Selon Martin et al., (2011) cité par Azizi (2017), le régime alimentaire des vers de terres est variable. Au cours du compostage, les lombrics doivent être régulièrement alimentés avec de la matière organique fraîche, afin de maintenir une croissance, une densité et une reproduction optimales (St-Pierre, 1998).
Reinecke et Viljoen (1990), montrent qu’une population de dix lombrics alimentée de 20 grammes de substrat frais chaque 20 jours démontrait une augmentation constante de leur biomasse dans le temps. L’ajout successif de petite quantité de substrat empêche également une élévation brusque des températures et maintient le milieu en conditions aérobies.
L’épaisseur totale du substrat composté et cumulé doit être d’environ 30 à 40 centimètres (Edwards, 1995).
Au fur et à mesure qu’il est nourri, le lombric se déplace vers la matière organique fraîche, laissant au niveau de couches inférieures un lombricompost en maturation (Neuhauser, 1988).

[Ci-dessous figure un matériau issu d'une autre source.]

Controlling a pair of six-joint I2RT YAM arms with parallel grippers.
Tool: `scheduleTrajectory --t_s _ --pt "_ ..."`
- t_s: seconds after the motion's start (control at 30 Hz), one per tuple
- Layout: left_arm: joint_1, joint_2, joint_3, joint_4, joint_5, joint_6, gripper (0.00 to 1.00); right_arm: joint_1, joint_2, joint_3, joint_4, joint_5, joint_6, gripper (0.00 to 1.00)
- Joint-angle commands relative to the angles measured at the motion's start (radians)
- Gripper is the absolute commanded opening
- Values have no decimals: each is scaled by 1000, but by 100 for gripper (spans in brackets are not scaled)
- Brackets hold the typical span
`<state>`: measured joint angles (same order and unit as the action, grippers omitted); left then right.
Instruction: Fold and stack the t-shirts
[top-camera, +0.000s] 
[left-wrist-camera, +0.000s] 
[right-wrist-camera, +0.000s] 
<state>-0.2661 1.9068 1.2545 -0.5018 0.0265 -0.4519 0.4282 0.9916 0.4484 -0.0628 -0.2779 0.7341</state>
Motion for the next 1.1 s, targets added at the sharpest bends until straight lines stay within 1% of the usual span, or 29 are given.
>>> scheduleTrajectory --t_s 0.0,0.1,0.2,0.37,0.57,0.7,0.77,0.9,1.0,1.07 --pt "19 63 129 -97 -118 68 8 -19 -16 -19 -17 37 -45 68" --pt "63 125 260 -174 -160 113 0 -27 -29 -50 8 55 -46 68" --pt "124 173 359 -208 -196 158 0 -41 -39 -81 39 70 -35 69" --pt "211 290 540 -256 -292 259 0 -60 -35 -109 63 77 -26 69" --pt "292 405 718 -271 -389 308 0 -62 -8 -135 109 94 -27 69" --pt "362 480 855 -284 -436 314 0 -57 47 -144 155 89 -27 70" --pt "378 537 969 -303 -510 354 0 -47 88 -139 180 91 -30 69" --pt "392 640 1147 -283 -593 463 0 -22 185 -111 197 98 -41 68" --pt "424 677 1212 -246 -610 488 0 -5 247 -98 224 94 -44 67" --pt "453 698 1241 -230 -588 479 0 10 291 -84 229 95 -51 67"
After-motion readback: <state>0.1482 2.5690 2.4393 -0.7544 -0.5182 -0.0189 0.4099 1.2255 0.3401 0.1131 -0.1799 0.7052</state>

2.2.6- Différence entre le lombricompost et le compost

Le lombricompost :

– présente des niveaux de contamination en microorganismes pathogènes bien plus faibles que le compost conventionnel (Ndegwa et Thompson, 2001) : parce que les vers épigés consomment les champignons, et que les bactéries pathogènes ne peuvent pas survivre dans le milieu peu oxygéné que constitue leur intestin (Chaoui, 2010),
– est de meilleure qualité que le compost conventionnel : ces études se basent sur l’analyse des teneurs en matière organique, en azote total et en nutriments que sont l’azote, le phosphore et le potassium (Tognetti et al., 2007; Sierra et al., 2011),
– protège les végétaux des maladies, accroit leur rendement et augmente leur teneur en protéines comparativement aux engrais commerciaux,
– améliore la composition du sol, ce qui permet ainsi de supprimer les besoins en engrais chimique,
– augmente ses capacités à retenir l’eau, diminuant ainsi les phénomènes de sécheresse,
– favorise l’enracinement.

2.2.7- Intérêt du lombricompostage

Le lombricompostage permet de :
→ réduire les déchets domestiques biodégradables, tout en fabriquant un engrais naturel qui servira à enrichir la terre,
→ réduire de 30 % la quantité de déchets à collecter, à transporter et à enfouir par la collectivité,
→ valoriser les déchets organiques gratuitement et en autonomie,
→ produire sur place du lombricompost et du lombrithé qui sont des engrais biologiques 100 % naturels et gratuits,
→ produire également des vers de terre pouvant servir d’appâts pour la pêche et pour la pisciculture,
→ reproduire le cycle naturel de la matière organique, puisque les déchets permettront de nourrir d’autres végétaux,
→ limiter les coûts de collecte, ainsi que les dépenses énergétiques et les émissions de co2,
→ réduire le volume de lixiviat produit dans les décharges. le lixiviat est un liquide pollué qui s’écoule d’une décharge. il peut contaminer l’écosystème aquatique,
→ réduire les quantités de dioxyde de carbone et de méthane produites dans les décharges. Ces gaz sont émis lorsqu’une décharge contient beaucoup de matière organique. le méthane est un gaz à effet de serre très puissant,
→ créer moins de pathogènes et moins d’odeurs que le processus de décomposition anaérobique qui a lieu dans les décharges.
Le chapitre 3 présente l’état des lieux de la gestion des déchets solides dans les ménages.